Someone somewhere has ventured to call Bob Dylan the best
musician ever.
The site is
everybobdylansong.blogspot.com, and the subtitle for the site is
SPORADIC MUSINGS ON THE GREATEST MUSICIAN EVER. YES, EVER. I like
that. It emboldens me to take up the question, Could there ever
be a “greatest musician,” getting help from Kierkegaard on that.
And I could consider how the greatest musician ever could be doing so
poorly in concerts, of late, on his unofficial “never ending tour,”
which even his die-hard fans think should perhaps end about now.
And there is the problem of his last album, so far, Tempest, which has
its strengths but would not earn him that Best Musician title.
These last questions will appear below in the last two essays below.
Almost two centuries ago the Danish philosopher Kierkegaard, the best
writer in philosophy (some will allow), attended a performance of
Mozart’s Don Juan. Don Giovanni it would have been in
German. Then he went home and listened to it a dozen times
on his CD player . . . didn’t he wish! I picture him in his large open
room with tables all around its perimeter, his little library of future
books abrew at all those tables, and then he came home from the concert
and put it in writing why this was the greatest work of art in world
history. In essence, he said that since music and drama were two
of the greatest art forms, their combination in opera would have to be
the greatest art form. And since Mozart was the greatest
composer, and this his best opera, well, then this is the greatest work
of art.
You can read 42 pages on this topic here (http://www3.dbu.edu/naugle/pdf/kierkegaard_dongiovanni.pdf)
. . . which is wonderful, since 42 is the best of all
numbers. More on that elsewhere. Bear in mind only that not
long ago there was 6 by 7 matrix that was all Dylan’s albums. And
Kierkegaard died at 42, as did Elvis Presley, Gilda Radner, RFK, and
Ted Bundy. I was 42 when I began grad school and learned this
about Kierkegaard, who left us 30 volumes of his work, so I thought,
where have I been up til now? But I was assured that philosophers
reach their peak at 80. He wrote his dozen books in his last 12
years, so I have some time left—even now, a quarter century gone by—to
figure out if Dylan is the world’s greatest musician.

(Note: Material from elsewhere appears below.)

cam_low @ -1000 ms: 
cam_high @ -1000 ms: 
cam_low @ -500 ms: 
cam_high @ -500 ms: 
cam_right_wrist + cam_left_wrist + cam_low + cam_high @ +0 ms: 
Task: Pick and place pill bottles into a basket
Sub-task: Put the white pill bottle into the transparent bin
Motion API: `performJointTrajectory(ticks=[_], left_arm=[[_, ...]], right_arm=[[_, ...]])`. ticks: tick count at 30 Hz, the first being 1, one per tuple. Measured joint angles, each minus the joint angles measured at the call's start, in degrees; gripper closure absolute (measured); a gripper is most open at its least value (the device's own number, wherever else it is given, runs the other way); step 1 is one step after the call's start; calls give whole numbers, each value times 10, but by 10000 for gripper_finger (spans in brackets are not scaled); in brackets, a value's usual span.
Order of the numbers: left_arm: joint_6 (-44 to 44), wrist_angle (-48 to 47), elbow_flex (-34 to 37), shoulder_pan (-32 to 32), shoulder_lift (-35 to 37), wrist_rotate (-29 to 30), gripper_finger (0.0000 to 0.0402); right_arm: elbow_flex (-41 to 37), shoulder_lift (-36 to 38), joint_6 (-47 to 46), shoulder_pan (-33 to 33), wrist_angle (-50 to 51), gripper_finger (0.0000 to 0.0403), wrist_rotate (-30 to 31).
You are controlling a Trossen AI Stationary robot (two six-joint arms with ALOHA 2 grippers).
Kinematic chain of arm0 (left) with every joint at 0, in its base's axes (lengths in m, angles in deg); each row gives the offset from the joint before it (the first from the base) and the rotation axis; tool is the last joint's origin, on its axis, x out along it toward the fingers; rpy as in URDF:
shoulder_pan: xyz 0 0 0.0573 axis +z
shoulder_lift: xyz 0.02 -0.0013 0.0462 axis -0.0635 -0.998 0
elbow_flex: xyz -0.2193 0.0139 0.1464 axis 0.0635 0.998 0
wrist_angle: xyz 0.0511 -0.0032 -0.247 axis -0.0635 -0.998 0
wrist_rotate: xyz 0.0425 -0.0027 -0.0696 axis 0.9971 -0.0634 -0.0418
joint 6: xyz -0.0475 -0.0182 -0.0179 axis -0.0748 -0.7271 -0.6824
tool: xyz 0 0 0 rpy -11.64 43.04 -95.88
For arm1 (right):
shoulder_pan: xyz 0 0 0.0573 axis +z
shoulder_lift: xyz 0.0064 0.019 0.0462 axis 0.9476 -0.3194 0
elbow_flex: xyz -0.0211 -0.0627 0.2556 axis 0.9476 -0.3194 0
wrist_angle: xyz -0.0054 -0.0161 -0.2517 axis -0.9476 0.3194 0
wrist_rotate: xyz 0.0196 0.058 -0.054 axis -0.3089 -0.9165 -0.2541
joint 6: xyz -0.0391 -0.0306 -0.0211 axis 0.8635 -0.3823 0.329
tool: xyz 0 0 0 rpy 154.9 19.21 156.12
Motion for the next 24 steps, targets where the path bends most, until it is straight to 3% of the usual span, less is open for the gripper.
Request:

This entire situation began to evoke deep and profound questions: Is there
anyway possible to integrate human love with a religious conception of reality? Can
spirituality and sensuality in any way be reconciled? Can freedom be achieved only by
a flight from this world, and by a rigorous detachment from the passions of the flesh, the
world, and the self?27
With this kind of problem, best to circle around for a while . . .
DYLAN’S TOP TEN SONGS
(with links gradually appearing to explain)
Gotta Serve Somebody
Mr. Tambourine Man / Like a Rolling Stone
Hurricane
Brownsville Girl
Forever Young
Visions of Johanna
Bob Dylan’s Dream
Idiot Wind
Man of Peace
Essays
You and You: an Open Letter to Bob Dylan 1997
Aestheticism and Faith: the Bob Dylan Case (academic treatment of the problem)
You and You Only: the Open Letter Revisited (not written yet)
Bob Dylan’s Last Song(s) (2010, 2014)
Bob Dylan’s Last Song(s)
(published in 2010 in the New Mexico Breeze, revised 2014)
In May of 1997, Bob Dylan turned 56 and nearly died from an
attack of histoplasmosis. He recovered, and in September he
released the first studio album of new material in nearly a
decade. Had he not recovered, Time Out of Mind, already in the
can in May, would have given us a clearly designated “last song” from
Bob Dylan. It would have been “Highlands,” with the refrain,
borrowed from poet Robert Burns, “My Heart’s in the Highlands.”
This would have been a comfort to those who paid attention to his
Christian conversion 20 years before and rejoiced with him in three
Christian albums, but then wondered, “What Happened?” The book by
that title, by the way, is about Dylan’s sudden turn into Christianity
and suggested hopefully that it might be temporary. But
Christians were glad and have long been asking if he was really born
again and why it seems not to have lasted.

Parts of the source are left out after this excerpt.